Maklum. Tapi, tak akan semudah itu kumaklumi karena dia kan hanya tinggal
beberapa kilometer dari sekolah ini, di dalam kota. Sedangkan aku sejak pagi
tadi saat pagi juga masih buta akan huruf, kata atau warna bapakku sudah
mengantarku kesini. Dan kau tentu sudah bisa menebak sangat dingin saat itu.
Dingin.
Dingin akan hati yang mulai akan berpisah dengan hangatnya kasih seorang ibu
yang tentu akan sangat lama lagi, tak mudah dan tak akan pernah mudah. Gerutu
dalam hati tentu tak dapat kubendung. Kalau saja kutahu dia akan terlambat
tentu akan kusempatkan untuk sarapan bersama kedua orangtuaku. Dasar.
Tapi,
asal kau tahu beberapa menit kemudian gerutu itu harus segera kusingkirkan
karena teman-temanku yang lain jauh lebih memalukan. Mereka tidak sadar.

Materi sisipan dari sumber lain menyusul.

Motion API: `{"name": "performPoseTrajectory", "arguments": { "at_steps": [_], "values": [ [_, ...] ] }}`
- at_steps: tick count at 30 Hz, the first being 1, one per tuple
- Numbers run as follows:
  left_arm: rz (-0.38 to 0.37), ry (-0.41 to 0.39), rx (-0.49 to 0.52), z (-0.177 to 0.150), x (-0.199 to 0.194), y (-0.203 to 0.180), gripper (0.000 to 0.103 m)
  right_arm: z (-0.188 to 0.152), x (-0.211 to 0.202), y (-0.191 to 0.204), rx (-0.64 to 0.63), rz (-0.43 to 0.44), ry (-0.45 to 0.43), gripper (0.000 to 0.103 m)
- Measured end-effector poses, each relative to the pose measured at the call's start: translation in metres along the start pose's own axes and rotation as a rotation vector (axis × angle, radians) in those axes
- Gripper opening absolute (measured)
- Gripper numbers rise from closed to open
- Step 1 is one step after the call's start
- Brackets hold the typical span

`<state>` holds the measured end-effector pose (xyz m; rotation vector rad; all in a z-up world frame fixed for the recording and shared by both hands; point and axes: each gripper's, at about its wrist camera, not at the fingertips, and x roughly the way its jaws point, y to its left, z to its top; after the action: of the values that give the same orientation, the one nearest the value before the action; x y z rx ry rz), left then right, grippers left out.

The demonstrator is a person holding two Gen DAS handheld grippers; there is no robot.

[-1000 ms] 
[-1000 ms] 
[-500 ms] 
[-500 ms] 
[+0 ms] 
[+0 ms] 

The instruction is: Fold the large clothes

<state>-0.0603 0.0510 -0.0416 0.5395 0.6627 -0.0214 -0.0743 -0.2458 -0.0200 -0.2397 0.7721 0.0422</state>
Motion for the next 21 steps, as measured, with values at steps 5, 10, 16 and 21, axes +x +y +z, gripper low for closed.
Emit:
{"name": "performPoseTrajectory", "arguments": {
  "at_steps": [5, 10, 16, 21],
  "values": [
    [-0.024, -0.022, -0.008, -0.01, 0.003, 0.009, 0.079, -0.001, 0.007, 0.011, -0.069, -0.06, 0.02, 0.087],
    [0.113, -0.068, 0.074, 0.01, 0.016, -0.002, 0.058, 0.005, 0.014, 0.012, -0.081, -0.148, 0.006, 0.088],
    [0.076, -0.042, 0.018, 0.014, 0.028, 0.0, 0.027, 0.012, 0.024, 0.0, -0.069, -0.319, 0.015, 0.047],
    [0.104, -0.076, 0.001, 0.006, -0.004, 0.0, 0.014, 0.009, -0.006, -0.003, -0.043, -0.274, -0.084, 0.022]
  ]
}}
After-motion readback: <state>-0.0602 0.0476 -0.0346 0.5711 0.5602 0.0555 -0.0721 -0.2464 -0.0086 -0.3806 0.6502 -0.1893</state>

Hello...! kalian masih berstatus siswa seenaknya saja terlambat. Sedang kami
setia menanti sang pendidik, tentu bukan untuk menantimu. Dan terus kulanjut
gerutuku dalam hati.
Ahh...
aku tahu pasti kalian akan beralasan “ Guru kencing berdiri, siswa kencing
berlari” Ahh sudahlah itu pepatah lama. Kalau kalian mau berpepatah buatlah
sendiri dan lebih kreatiflah sedikit, siswa negeri.
Sudahlah
kita lupakan saja keterlambatan ia dan mereka. Karena bagaimanapun kondisinya tetap
saja dengan tenang sang pendidik duduk di hadapan kita semua. Beerceloteh bla-bla-bla-bla yang akhirnya kumengerti
sebagai sebuah perintah.
Ia
ingin kami untuk mencari sebuah tabel atau grafik dan bertema pendidikan.

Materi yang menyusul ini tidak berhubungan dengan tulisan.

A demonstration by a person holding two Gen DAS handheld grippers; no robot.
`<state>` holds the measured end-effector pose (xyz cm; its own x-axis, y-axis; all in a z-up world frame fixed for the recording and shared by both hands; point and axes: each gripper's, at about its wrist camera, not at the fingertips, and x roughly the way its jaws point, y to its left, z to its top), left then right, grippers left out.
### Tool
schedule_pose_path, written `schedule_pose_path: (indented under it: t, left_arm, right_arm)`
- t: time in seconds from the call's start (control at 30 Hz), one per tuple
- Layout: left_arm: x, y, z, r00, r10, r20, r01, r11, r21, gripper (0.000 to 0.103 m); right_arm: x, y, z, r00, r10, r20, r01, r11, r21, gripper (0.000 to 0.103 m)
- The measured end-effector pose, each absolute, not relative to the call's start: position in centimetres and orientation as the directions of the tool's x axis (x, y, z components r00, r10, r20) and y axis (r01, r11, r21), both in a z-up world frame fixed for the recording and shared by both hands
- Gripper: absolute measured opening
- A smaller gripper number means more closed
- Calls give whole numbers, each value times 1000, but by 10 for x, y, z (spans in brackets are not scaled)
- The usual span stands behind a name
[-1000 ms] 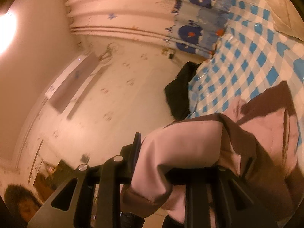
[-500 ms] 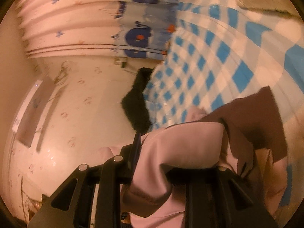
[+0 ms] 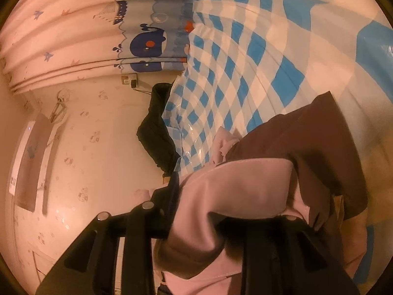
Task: Fold large clothes
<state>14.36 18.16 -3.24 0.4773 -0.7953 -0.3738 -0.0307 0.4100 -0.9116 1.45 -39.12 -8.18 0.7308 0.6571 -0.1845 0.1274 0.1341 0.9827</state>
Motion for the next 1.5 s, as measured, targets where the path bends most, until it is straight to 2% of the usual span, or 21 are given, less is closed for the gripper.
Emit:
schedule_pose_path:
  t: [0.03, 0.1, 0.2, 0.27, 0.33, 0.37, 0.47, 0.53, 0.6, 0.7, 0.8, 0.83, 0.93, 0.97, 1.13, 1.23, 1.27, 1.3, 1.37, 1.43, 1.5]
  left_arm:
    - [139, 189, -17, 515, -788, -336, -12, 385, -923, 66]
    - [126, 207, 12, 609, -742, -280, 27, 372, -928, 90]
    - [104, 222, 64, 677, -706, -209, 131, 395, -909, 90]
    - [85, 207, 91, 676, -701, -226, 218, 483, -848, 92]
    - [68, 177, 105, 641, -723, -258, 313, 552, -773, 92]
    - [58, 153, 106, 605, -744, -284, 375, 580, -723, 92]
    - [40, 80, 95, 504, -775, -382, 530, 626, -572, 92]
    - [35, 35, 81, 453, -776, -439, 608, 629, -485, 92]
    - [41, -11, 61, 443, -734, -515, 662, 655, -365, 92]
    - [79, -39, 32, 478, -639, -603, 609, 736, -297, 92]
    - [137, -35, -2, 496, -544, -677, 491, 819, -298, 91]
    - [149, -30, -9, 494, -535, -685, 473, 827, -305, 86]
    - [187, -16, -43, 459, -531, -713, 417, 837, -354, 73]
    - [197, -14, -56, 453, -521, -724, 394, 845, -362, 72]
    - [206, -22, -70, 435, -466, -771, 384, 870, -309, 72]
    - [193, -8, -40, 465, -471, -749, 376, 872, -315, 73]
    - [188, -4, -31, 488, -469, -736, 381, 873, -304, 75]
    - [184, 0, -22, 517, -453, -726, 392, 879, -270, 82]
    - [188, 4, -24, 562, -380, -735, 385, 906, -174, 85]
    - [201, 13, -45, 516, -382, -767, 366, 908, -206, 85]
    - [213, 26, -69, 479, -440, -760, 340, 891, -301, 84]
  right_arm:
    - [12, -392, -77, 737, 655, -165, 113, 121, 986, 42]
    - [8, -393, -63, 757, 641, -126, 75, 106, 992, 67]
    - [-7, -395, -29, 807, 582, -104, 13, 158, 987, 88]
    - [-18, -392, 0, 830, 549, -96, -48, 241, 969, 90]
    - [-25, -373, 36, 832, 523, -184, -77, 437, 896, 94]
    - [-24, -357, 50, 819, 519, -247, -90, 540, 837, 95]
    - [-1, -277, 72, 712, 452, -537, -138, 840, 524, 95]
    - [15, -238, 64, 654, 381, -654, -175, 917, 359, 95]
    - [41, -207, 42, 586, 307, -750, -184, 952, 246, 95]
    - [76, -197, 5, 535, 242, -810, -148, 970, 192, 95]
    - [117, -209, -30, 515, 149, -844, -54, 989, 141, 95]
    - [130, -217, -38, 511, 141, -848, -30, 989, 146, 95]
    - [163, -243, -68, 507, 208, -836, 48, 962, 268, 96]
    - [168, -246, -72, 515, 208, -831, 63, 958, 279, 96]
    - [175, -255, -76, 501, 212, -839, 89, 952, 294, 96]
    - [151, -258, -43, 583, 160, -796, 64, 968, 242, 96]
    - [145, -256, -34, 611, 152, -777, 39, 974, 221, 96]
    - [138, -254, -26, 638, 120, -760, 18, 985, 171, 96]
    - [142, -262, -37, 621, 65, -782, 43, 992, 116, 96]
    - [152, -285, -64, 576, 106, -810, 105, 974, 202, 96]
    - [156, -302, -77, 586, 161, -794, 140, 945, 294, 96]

Haa... untuk apa lagi? Untuk mempertontonkan betapa bobroknya didik-mendidik
negeri ini. Entahlah itu bukan urusanku, urusannya. Namun kutahu beberapa menit
kemudian urusannya akan menjadi urusanku.
Kuikuti
instruksinya sebagai murid yang senantiasa patuh dan taat. Dan kali ini aku
memilih sebuah tabel saja, oh tidak bukan memilih tapi dipilihkan oleh
pasanganku saat itu, kau bisa menyebutnya partner belajar. Tidak hanya cukup
sampai disitu sebuah tabel akhirnya tertera manis di buku catatan + tugas + curhatan
dan hal-hal riskan lainnya.
Kupandangi
dari dekat. Ahh... terlalu banyak angka, membosankan. Angka tertera dari kolom
kedua hingga kolom paling akhir. Namun sebelum tabel membosankan itu
menyergapku sebuah judul menggiring bola mataku untuk cepat-cepat berkoordinasi
dengan otakku dan terbacalah “ Banyaknya sekolah & guru (MA) tahun
2013/2014. ” Kuhitung dalam hati. Oh
ternyata sudah 3 tahun yang lalu, jadul.
Buat apa data seperti itu tetap disimpan kan sudah kuno. Paling juga
sudah banyak yang berubah dan sudah cukup membuatku tak peduli.
Namun
kau tahu hal yang membuatku lebih merasa jengkel? Pendidikan. Dalam pendidikan walaupun kau
tidak menginginkan suatu hal tapi tetap saja harus dilakukan. Pendidikan tidak
mengerti bahwa kita ingin tahu apa yang memang sungguh-sungguh kita inginkan.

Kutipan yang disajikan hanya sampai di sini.